Il 26 maggio del 1992 gli
amministratori serbo-bosniaci di Višegrad organizzano un convoglio per
deportare i loro concittadini musulmani in Macedonia. Nei pressi di Bosanska
Jagodina, diciassette uomini vengono fatti scendere e massacrati davanti a
tutti gli altri. I loro resti, sepolti in una fossa comune, tornano alla luce
solo nel 2006. Si suppone che l’eccidio sia stato realizzato dal gruppo
paramilitare delle Aquile bianche, il cui referente principale era Milan
Lukić e la cui esistenza era ben nota all’esercito regolare.
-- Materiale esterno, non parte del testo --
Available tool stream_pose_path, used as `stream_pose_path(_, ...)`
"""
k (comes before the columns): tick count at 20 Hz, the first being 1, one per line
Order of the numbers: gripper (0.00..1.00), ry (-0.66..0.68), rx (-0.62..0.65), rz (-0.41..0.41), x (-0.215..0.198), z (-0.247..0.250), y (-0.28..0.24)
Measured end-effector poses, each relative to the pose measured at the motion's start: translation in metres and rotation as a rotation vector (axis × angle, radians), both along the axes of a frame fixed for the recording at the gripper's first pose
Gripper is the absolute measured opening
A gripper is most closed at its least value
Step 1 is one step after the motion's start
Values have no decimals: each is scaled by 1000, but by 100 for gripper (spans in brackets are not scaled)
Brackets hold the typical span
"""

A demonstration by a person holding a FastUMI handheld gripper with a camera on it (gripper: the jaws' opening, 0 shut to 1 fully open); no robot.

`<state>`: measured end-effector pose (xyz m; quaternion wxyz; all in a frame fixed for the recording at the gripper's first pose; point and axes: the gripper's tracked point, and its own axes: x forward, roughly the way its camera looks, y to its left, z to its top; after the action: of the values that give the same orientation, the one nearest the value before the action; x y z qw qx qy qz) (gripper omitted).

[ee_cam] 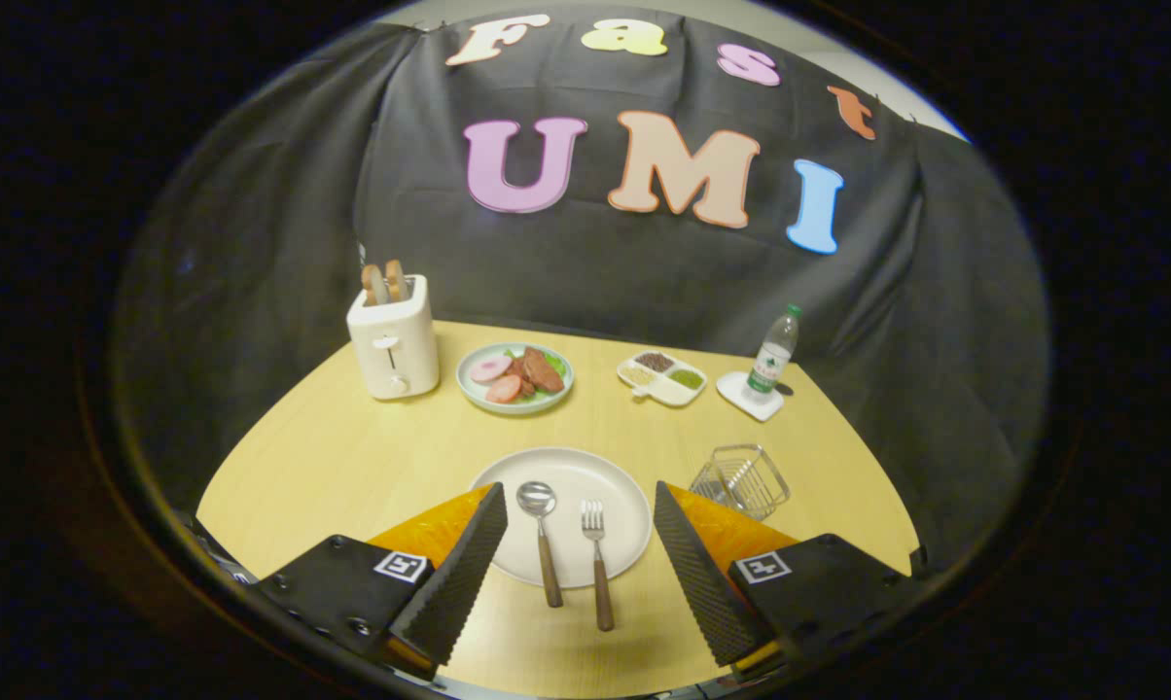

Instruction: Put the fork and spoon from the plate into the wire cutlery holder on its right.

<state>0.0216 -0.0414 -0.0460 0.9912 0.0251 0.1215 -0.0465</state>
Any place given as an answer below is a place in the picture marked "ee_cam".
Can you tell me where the beige round plate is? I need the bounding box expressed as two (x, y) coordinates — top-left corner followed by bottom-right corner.
(469, 447), (654, 590)

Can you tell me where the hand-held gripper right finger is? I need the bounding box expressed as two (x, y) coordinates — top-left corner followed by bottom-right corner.
(652, 480), (927, 682)

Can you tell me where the black backdrop cloth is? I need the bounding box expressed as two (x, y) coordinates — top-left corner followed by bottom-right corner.
(109, 5), (1051, 575)

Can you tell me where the white square coaster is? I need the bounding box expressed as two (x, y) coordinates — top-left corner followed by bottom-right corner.
(716, 370), (786, 423)

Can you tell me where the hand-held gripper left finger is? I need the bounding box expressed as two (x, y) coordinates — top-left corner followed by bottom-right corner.
(252, 482), (509, 682)

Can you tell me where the metal wire basket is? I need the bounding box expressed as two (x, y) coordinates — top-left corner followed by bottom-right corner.
(689, 444), (792, 522)

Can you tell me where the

In pochi mesi la pulizia etnica ai danni dei musulmani-bosniaci
– che costituivano il 63 per cento della popolazione locale – viene portata a
termine con operazioni di rastrellamento, deportazioni, omicidi di massa e
persino attraverso la combustione, in almeno due casi, di decine di civili
all’interno di case private. Circa tremila
persone vengono uccise e fatte
scomparire.
Lo stupro etnico ai danni di donne, bambini
e uomini diviene pratica comune.
Il fiume Drina, mirabilmente cantato dal
premio Nobel per la letteratura Ivo Andrić, diviene la più grande fossa comune
di quella guerra.
Višegrad. L’odio, la morte, l’oblio reportage scritto sul campo dal
giornalista Luca Leone racconta le vicende,
raccoglie le testimonianze di tutte le parti e fa il punto
sull’episodio che ha rappresentato la prova
generale di ciò che sarebbe accaduto tra il 1992 e il 1995 a Srebrenica, Prijedor, Foča e in altri
luoghi passati alla storia per la crudeltà degli eventi verificatisi.
“Venticinque
anni di silenzi complici, di rimozione, di inganni e tradimenti. Di quel
negazionismo spicciolo che si nutre di ‘letteratura’ cospirazionista e che, per
mera affiliazione ideologica, ci spiega ogni tanto con un post tradotto o scritto pure male, che è tutto falso”. (Riccardo
Noury)
“Luca
Leone questa volta si supera in un libro inchiesta che sa di urla nel silenzio,
di disperato tentativo di denuncia; mette in fila nomi e cognomi di chi è
stato, di chi ha eseguito, di chi ha stuprato e ucciso, di chi ha deriso, ma
anche di chi ha salvato a suo rischio e pericolo in quei giorni, mesi, anni
tremendi di morte violenta autorizzata e sdoganata come pratica usuale”.
(Silvio Ziliotto)
“Questo
libro è importante perché offre una sponda, una voce e – perché no? – una
speranza a tutte quelle persone in attesa di giustizia, di un riconoscimento
del dolore patito, di pietà umana”. (Marco Travaglini)
“Le
ferite che ci portiamo tutti addosso e dentro facilitano non poco il compito di
chi vuole dividerci con la propaganda di parte. Viviamo, così, solo da un ciclo
di guerra all’altro, mentre quelli sopra stanno bene e noi sotto, purtroppo,
subiamo”. (Rato Rajak)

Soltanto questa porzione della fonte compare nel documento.